There is inconsistency in the reported biodistribution of placental large-EVs to the kidneys and the spleen. It is unlikely that EVs in the circulation are cleared via passage into the urine under normal conditions as the glomerular filtration size of ∼5–7 nm in a non-pregnant state poses a significant barrier to the passage of both large- and small-EVs [47,48]. However, Tong et al. reported that placental large-EVs were localized to the kidneys in non-pregnant but not in pregnant mice [34]. We speculate that the putative large-EV signal in the kidneys in non-pregnant mice could be due to the biodistribution of contaminating high-density lipoprotein (HDL) components that have a diameter of 5–10 nm which may pass through the glomerular filtration pore (∼5–7 nm) which have been shown to accumulate in proximal tubule epithelial cells in mouse kidneys [49,50]. During pregnancy, the glomerular pore size is further constricted, especially in late gestation [51], which may challenge this, leading to the evidenced reduction in the accumulation of large-EVs. In contrast with the findings by Tong et al., Tsai et al. reported moderate levels in the kidneys of pregnant mice [40]. The reason behind this inconsistency is currently unknown, although these EVs may have interacted with resident macrophages in the kidney which are known to be phagocytic [52]. Again, studies examining the side-by-side comparison of EV distribution to the kidneys in non-pregnant and pregnant animals are warranted. Furthermore, treating non-pregnant recipient animals with hormones (e.g., progesterone) responsible for regulating the physiological changes to the kidneys during pregnancy would have merit [53].
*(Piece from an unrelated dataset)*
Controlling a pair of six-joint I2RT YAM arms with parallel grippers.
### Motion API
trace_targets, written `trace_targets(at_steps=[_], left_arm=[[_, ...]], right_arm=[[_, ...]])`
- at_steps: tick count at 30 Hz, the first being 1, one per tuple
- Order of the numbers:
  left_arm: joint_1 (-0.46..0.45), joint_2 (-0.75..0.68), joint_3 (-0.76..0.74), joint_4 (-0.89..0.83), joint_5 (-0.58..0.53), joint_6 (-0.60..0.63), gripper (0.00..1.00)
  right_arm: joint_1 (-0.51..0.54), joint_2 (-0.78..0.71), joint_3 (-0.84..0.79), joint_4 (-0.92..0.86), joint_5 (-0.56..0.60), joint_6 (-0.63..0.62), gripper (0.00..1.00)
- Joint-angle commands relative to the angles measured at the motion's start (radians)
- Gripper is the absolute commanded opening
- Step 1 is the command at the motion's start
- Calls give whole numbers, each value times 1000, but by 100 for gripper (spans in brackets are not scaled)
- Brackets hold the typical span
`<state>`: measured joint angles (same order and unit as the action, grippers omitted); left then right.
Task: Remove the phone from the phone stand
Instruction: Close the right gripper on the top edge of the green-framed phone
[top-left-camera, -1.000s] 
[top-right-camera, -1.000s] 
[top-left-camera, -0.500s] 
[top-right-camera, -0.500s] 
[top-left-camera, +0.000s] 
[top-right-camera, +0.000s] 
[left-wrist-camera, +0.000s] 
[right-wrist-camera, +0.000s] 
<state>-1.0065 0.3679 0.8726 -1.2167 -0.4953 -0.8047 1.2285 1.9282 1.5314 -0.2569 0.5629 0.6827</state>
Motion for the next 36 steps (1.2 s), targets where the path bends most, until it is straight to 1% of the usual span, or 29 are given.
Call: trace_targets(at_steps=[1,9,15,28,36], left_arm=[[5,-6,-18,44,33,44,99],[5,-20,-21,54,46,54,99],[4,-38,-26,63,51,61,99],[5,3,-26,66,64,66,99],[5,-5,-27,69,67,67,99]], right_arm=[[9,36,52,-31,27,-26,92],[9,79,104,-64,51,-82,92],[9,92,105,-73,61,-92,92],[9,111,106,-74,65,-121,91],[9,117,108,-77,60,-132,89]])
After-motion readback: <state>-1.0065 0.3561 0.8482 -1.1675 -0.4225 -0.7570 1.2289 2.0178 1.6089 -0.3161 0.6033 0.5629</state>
Contrary to their expectations, Tong et al. did not find placental large-EVs in the spleen and suggested insensitivity in the detection method may have been responsible for this finding. In contrast, Tsai et al. did report localization of placental large-EVs to the spleen using the same imaging system. The inconsistency behind splenic distribution of placental large-EVs between the two studies is again unknown but might be attributed to the different fluorescent dyes that were used in the two studies. Tong et al. employed CellTrace Far Red DDAO-SE that labels EVs luminally [34], whereas, Tsai et al. used near-infrared Cy7 that labels EV surface proteins [40]. Fluorescent dyes that label the surface of EVs, like Cy7, may increase their hydrodynamic size, which can shift their biodistribution towards the spleen [54], a phenomenon that is also seen with larger artificial nanoparticles [55]. Considering the potential influence of EV labels, future EV biodistribution studies should document changes in size following the labelling of EVs. Furthermore, surface labelling techniques may interfere with the interactions between EV surface integrins and their ligands on target cells which may also influence biodistribution of all subtypes of EV [56].
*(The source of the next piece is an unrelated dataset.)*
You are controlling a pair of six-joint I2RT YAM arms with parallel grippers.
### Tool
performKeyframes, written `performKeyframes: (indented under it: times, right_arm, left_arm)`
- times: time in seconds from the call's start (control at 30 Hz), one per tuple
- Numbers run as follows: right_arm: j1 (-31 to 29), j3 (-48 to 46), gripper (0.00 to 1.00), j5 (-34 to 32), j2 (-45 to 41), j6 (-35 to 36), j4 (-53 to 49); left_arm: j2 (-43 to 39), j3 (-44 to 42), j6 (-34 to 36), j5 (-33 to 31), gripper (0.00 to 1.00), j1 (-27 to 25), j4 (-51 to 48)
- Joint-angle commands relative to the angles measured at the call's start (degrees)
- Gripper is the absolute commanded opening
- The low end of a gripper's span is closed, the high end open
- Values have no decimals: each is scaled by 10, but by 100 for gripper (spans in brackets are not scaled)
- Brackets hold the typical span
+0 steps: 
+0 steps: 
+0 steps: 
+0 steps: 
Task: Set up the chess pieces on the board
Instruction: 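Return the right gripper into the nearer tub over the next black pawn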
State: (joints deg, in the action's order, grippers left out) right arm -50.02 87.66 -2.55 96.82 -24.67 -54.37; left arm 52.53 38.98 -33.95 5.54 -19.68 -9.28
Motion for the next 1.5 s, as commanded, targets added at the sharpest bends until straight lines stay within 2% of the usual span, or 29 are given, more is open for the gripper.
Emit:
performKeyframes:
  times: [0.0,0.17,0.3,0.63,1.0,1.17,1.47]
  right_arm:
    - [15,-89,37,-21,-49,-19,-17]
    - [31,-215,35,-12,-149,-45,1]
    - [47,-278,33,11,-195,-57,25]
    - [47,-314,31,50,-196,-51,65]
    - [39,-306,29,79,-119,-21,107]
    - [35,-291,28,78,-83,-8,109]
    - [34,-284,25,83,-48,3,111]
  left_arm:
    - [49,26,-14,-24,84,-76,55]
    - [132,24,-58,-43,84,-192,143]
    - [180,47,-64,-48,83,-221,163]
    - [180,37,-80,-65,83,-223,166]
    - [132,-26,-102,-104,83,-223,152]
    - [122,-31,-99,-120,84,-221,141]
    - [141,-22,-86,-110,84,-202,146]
The six studies investigating placental EV biodistribution have used small-EVs from various species, biofluids and culture models, and are more numerous than the studies examining biodistribution of large-EVs (Table 1).
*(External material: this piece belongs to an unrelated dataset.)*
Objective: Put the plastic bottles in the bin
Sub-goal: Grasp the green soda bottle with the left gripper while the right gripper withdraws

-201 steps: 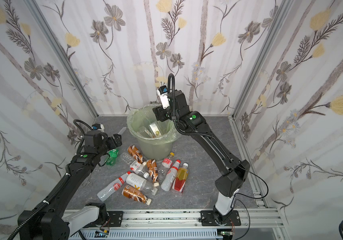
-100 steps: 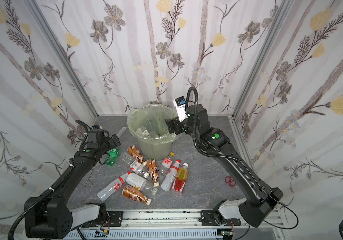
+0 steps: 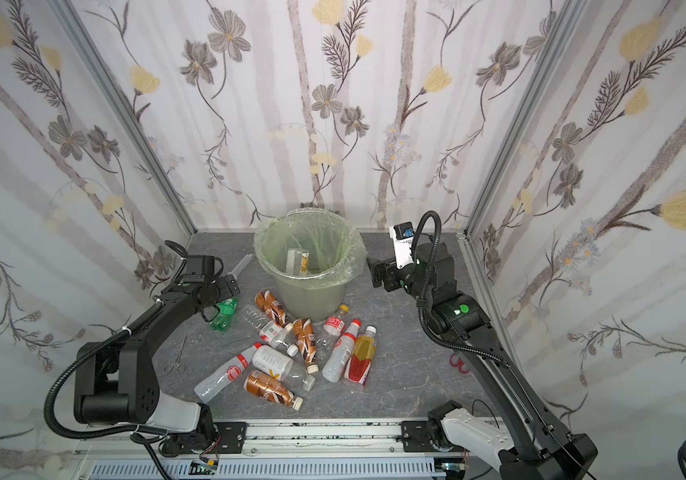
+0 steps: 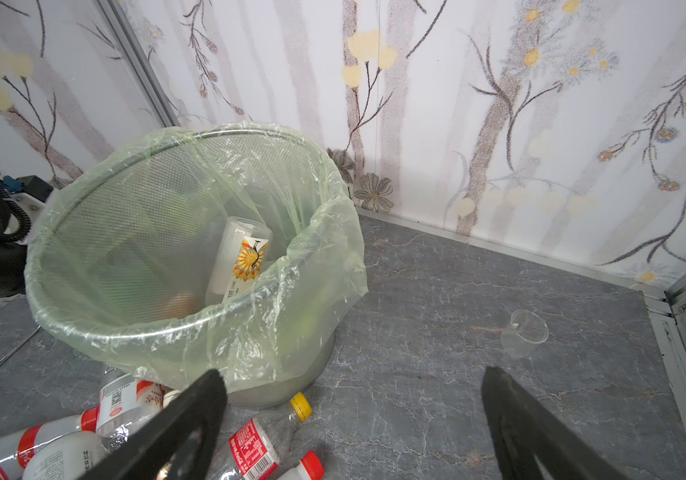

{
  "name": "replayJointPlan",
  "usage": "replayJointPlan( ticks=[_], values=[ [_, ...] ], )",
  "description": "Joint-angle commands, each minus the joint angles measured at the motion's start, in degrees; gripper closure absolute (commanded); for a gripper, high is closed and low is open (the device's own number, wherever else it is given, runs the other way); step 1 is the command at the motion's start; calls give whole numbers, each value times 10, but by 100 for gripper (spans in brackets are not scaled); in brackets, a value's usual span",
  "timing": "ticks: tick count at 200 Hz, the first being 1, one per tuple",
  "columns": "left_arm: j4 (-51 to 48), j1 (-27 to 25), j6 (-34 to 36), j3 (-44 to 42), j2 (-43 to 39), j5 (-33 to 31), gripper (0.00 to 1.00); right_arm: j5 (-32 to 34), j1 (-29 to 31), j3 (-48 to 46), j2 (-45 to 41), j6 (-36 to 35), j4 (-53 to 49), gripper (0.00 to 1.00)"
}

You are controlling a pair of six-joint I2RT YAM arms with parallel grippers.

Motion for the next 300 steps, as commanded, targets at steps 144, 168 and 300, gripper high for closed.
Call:
replayJointPlan(
  ticks=[144,168,300],
  values=[
    [-50,-13,-14,-18,86,-12,19,-43,-29,-23,4,2,55,4],
    [-45,-13,-9,-10,94,-7,28,-43,-29,-25,4,10,55,4],
    [-46,-14,-7,-1,-10,22,51,-46,-29,-27,4,26,51,4]
  ],
)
Similar to macro- and large-EVs, the lungs are one of the major sites to which placental small-EVs localize. Following tail vein administration into pregnant and non-pregnant mice, small-EVs derived from human and mouse placental explants showed significant levels of pulmonary localization at all timepoints examined, ranging from 2 min to 24 h [40,57,58]. That the placental small-EV signal in the lungs is retained at a relatively high level for long time periods indicates that the bulk of the placental small-EVs seen in the lungs are specifically targeted to, and taken up by, cells in this organ. In fact, pulmonary distribution of small-EVs and their relatively long retention times is commonly seen in the literature from EVs from diverse sources [46]. However, the specific cell types targeted by EVs depends on the EV donor cell type and is likely driven by the integrins on the EVs. Specific cell types targeted by EVs can be identified by detecting labelled EVs via microscopic visualization of tissue sections and/or flow cytometry of a cell suspension prepared from tissue [56,59,60]. For example, Hoshino et al. demonstrated that integrin α6β1 is involved in the targeting of breast cancer cell-derived small-EVs to fibroblasts and epithelial cells in the lungs in mice [56]. Nguyen et al. demonstrated that plasma-derived small EVs from pregnant mice localized to the lungs and liver whereas, similar EVs from non-pregnant mice did not localize to the lungs [58]. Follow-up experiments demonstrated that murine placental EVs localized specifically to LYVE1+ CD68+ interstitial macrophages, but not alveolar macrophages, and this interaction was mediated by integrins present on the surface of the EVs. An elegant experiment in which transgenic dams expressing mTomato pregnant with female pups that constitutively expressed green fluorescent protein (GFP) demonstrated the passage of GFP-positive placental or fetal EVs to the maternal lungs at gestation day 14.5, appearing as punctate GFP signals in tissue sections [58]. In this experiment, the pups also carried the Cre gene/protein, which was able to excise the mTomato gene from some maternal pulmonary cells suggesting that placental or fetal EV-borne proteins or enzymes can be bioactive in situ.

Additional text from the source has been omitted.